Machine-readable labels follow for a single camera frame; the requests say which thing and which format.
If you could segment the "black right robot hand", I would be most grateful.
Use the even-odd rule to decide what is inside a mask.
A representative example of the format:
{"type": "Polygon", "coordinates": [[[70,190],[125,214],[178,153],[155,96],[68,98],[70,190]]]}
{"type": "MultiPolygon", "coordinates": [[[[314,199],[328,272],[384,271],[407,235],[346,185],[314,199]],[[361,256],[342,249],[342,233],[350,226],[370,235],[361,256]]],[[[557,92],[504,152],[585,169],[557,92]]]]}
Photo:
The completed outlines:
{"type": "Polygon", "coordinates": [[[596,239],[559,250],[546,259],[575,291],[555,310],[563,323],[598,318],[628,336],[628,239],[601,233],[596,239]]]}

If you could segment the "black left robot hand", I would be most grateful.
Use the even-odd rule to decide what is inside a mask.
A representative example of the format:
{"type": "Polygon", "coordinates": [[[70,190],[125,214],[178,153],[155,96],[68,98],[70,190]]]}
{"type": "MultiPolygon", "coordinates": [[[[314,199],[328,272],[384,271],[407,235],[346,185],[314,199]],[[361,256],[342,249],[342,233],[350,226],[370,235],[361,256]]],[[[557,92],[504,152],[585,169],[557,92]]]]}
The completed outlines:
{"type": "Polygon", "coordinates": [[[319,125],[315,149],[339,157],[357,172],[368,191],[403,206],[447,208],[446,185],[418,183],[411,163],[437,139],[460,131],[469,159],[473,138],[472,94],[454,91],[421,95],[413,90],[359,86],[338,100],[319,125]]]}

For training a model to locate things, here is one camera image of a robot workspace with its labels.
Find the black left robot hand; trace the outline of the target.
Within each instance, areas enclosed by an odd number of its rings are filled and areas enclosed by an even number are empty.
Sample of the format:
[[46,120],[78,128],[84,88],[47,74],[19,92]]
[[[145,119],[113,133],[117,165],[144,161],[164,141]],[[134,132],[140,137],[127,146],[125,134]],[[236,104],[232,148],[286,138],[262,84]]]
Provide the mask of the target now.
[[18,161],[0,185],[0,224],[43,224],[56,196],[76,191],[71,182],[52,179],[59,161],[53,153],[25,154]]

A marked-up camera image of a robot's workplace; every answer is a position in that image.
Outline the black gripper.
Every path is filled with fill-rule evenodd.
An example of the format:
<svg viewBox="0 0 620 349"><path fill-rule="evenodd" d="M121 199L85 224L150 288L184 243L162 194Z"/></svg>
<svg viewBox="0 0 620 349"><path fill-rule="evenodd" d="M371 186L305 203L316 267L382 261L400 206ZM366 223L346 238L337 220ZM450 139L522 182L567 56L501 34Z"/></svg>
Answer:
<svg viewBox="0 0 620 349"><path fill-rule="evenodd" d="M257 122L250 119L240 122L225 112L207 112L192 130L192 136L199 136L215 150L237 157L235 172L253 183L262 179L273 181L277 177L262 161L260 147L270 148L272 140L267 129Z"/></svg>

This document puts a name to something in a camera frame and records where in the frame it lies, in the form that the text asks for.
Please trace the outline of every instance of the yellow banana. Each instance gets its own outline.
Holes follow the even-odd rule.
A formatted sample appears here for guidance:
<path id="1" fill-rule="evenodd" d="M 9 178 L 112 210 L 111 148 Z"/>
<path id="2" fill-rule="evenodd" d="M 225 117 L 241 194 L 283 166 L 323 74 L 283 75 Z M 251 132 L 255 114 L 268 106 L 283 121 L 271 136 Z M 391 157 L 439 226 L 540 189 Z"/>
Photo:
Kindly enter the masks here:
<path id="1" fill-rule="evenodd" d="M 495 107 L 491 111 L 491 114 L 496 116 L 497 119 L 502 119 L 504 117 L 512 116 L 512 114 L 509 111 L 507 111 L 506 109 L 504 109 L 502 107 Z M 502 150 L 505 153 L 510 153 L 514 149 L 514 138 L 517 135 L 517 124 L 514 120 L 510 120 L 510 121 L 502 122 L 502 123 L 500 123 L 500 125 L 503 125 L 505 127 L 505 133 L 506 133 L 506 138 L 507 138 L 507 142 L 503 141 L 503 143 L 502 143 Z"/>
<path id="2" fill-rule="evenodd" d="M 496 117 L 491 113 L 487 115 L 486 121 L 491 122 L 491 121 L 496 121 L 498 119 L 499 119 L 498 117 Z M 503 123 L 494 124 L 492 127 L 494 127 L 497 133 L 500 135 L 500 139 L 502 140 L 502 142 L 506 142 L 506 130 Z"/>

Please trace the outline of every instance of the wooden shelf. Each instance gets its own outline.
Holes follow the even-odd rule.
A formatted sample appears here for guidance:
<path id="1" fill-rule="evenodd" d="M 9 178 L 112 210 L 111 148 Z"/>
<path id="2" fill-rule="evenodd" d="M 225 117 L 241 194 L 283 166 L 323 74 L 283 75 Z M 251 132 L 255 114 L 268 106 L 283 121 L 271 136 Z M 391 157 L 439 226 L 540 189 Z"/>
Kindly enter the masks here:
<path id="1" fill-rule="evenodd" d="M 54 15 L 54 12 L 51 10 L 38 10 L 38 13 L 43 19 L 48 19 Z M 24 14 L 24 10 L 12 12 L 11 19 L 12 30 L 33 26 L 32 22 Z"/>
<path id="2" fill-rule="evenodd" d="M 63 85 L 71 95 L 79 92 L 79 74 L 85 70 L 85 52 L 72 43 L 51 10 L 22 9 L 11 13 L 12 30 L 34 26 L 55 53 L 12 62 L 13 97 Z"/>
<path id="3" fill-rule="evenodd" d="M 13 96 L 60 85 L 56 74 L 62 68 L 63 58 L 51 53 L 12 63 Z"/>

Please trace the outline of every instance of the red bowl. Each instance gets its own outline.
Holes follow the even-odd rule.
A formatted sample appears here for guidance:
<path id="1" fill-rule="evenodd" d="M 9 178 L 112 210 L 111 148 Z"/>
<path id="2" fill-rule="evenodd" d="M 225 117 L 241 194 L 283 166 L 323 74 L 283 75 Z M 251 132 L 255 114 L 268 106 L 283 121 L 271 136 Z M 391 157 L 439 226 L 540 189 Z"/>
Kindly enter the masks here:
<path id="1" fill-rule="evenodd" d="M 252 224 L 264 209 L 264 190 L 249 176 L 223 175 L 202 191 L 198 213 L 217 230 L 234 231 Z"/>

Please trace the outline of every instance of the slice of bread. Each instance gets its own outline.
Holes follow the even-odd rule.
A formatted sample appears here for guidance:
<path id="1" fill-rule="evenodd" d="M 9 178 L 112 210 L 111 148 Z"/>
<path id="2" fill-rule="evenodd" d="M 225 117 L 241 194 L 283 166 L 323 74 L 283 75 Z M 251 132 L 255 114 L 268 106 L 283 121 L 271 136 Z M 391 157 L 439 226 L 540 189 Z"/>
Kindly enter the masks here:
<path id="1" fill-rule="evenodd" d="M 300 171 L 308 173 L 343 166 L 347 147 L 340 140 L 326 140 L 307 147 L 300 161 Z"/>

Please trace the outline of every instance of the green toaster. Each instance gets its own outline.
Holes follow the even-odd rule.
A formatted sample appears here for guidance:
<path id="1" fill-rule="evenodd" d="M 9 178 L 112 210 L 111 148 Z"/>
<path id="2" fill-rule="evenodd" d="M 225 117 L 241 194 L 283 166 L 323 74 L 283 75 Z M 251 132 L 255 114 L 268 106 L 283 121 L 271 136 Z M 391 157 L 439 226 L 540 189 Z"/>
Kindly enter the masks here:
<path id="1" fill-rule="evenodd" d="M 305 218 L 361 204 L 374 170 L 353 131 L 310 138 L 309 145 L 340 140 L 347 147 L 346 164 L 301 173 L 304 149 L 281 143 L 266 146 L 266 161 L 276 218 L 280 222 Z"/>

■ Task description: Would you output, from the records above, exactly the run of lines that starts at the line containing "Sample of the" and ends at the line containing "An example of", and only that run?

■ Exercise answer:
Sample of the format:
[[46,120],[78,128],[84,88],[47,74],[19,92]]
[[[145,119],[113,133],[117,165],[144,161],[164,141]],[[134,132],[140,137],[127,146],[125,134]],[[236,104],[232,148],[286,138],[262,84]]]
Provide the mask of the target now.
[[18,161],[0,185],[0,224],[43,224],[56,196],[76,191],[71,182],[52,179],[59,161],[53,153],[25,154]]

A marked-up camera image of a robot's workplace; every answer is a position in that image.
Outline the black gripper.
Every path is filled with fill-rule evenodd.
An example of the format:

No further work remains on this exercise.